By Rex HoggardDecember 14, 2017, 7:00 pm

After careful consideration and an exhaustive review of 2017 we present The Rexys, a wildly incomplete and arbitrary line up following one of the most eventful years in golf.

 There will be omissions – just keep your calls, concerns and even e-mails to yourself. We appreciate your patronage, but not your feedback.

It’s Not You, It’s Me Award. You know the deal: You can’t be a part of two until you’re a better one; but on this front it’s really just a desire to find a better two.

It was a tough year for caddies, and not just any caddies. In June, Phil Mickelson split with longtime bagman Jim “Bones” Mackay. Both player and caddie cited the need for “change,” but the move reverberated throughout the game.

“The fairytale is over,” mused one caddie when told of the high-profile split.

In the wake of the Lefty/Bones break, Rory McIlroy split with his caddie J.P Fitzgerald, and Jason Day replaced looper/swing coach Colin Swatton on his bag. It all proves yet again that there are only two kinds of caddies, those who have been fired and those who are about to be fired.

Run for the Rose Cup. Sergio Garcia got the green jacket, a lifetime exemption to the game’s most coveted member-member and a long-awaited major, but Justin Rose took home the slightly less prestigious “Rose Cup.”

Following a frenzied afternoon at Augusta National in April, Rose lost to Garcia on the first playoff hole, but he won so much more with his honesty and class.

“You're going to win majors and you're going to lose majors, but you've got to be willing to lose them,” Rose figured following the final round. “You've got to put yourself out there. You've got to hit the top of the leaderboard. There's a lot of pressure out there and if you're not willing to enjoy it, then you're not ready to win these tournaments. I loved it out there.”

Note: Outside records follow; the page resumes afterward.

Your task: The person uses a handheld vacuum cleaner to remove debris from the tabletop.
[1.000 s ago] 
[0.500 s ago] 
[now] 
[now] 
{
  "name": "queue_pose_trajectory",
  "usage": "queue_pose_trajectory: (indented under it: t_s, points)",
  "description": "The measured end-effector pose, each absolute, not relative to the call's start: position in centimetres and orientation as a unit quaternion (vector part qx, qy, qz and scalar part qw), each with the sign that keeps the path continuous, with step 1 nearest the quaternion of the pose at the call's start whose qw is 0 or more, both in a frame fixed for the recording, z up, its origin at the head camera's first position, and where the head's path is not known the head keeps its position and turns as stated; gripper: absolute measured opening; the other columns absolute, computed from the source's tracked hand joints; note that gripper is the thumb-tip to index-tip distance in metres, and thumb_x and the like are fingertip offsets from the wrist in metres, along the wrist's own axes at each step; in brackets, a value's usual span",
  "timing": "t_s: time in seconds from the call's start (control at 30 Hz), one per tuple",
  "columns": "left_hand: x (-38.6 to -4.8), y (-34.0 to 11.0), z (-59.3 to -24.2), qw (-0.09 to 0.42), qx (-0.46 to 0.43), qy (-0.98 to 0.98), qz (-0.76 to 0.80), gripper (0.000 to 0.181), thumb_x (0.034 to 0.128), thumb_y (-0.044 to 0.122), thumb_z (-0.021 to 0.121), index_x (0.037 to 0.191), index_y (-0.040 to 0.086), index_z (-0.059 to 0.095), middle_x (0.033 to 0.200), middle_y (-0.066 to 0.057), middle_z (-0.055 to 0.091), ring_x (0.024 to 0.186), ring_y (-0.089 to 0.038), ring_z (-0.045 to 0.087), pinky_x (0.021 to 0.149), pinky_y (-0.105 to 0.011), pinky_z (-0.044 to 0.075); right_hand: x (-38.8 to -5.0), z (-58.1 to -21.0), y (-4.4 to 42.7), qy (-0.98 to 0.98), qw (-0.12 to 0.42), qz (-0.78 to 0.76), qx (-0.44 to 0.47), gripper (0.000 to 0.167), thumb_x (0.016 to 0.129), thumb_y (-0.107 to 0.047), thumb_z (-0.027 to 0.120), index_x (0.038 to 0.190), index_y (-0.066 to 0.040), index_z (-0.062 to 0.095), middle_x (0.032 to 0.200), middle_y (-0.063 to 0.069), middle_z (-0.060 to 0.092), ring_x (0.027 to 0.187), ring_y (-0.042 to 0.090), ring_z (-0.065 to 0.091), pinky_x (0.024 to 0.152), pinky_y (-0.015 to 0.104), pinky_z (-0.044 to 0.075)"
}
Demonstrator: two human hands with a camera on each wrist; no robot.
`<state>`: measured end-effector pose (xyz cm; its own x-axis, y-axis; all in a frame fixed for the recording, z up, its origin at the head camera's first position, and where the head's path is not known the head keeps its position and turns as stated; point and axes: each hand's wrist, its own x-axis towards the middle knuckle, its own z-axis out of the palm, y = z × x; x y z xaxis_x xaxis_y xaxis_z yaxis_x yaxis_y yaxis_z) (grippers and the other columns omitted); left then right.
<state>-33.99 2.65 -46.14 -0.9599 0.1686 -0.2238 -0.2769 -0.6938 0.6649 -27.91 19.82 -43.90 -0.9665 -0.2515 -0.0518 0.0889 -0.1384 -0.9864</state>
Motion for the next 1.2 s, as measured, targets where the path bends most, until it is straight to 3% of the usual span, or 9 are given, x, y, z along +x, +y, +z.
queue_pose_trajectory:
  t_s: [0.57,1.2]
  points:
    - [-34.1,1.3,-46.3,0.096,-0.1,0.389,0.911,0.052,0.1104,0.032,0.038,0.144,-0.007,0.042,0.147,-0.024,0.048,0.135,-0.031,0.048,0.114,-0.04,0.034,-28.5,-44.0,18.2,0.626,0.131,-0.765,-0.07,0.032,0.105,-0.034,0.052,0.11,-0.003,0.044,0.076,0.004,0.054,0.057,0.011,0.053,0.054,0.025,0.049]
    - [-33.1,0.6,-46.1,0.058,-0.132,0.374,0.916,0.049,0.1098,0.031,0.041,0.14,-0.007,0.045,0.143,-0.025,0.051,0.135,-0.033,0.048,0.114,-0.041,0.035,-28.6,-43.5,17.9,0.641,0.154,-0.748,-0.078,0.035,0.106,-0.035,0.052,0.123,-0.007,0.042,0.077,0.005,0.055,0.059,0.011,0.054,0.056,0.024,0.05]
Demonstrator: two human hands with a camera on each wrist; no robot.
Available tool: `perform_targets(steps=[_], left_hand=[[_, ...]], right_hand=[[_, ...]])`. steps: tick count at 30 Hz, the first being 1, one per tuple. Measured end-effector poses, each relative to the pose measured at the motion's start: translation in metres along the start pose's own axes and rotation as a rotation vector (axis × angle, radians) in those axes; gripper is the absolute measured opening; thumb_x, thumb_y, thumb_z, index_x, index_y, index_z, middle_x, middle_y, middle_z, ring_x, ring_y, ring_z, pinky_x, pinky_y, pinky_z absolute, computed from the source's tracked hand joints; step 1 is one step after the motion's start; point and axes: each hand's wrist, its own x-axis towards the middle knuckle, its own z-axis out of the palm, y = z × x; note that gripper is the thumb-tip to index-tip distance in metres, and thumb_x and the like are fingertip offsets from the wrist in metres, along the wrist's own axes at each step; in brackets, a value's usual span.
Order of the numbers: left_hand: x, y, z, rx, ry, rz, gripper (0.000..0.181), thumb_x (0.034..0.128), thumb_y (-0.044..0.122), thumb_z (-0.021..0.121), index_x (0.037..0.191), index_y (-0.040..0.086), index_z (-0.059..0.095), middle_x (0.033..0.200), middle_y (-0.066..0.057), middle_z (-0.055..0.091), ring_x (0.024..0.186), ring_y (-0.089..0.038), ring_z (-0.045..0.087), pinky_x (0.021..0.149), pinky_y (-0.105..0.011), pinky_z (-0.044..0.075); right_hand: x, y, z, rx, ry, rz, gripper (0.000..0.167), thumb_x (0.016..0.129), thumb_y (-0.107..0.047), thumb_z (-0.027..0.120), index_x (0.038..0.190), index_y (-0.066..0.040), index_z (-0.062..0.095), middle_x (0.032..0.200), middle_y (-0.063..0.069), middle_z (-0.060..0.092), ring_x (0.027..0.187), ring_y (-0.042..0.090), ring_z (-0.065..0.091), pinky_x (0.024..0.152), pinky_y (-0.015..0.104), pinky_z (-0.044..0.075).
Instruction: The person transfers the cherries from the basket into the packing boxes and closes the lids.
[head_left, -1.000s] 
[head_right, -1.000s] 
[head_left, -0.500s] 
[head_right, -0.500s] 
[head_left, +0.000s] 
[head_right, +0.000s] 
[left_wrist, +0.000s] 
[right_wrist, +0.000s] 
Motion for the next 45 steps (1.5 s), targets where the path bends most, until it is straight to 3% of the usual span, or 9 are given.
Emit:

Few have made losing look so dignified and fewer still are as easy to root for.

Half-Empty Cup. It was the perfect setting, with sweeping views of the Manhattan skyline and the promise of the Tristate masses descending on this fall’s Presidents Cup.

If only all those rowdy New Yorkers had something to cheer.

For the sixth time in the last seven matches, the U.S. team rolled to a victory of at least three points. This particular edition was even in danger of ending on Saturday afternoon thanks to a particularly dominant performance by a young American squad led by Steve Stricker.

Officials spoke of the purity of the competition and the attention the ’17 cup generated, but however you spin the 19-11 rout, this cup is half empty.

Enigma Award. The actual hardware is simply an oversized question mark and was sent directly to Tiger Woods’ South Florida compound following the most curious of seasons.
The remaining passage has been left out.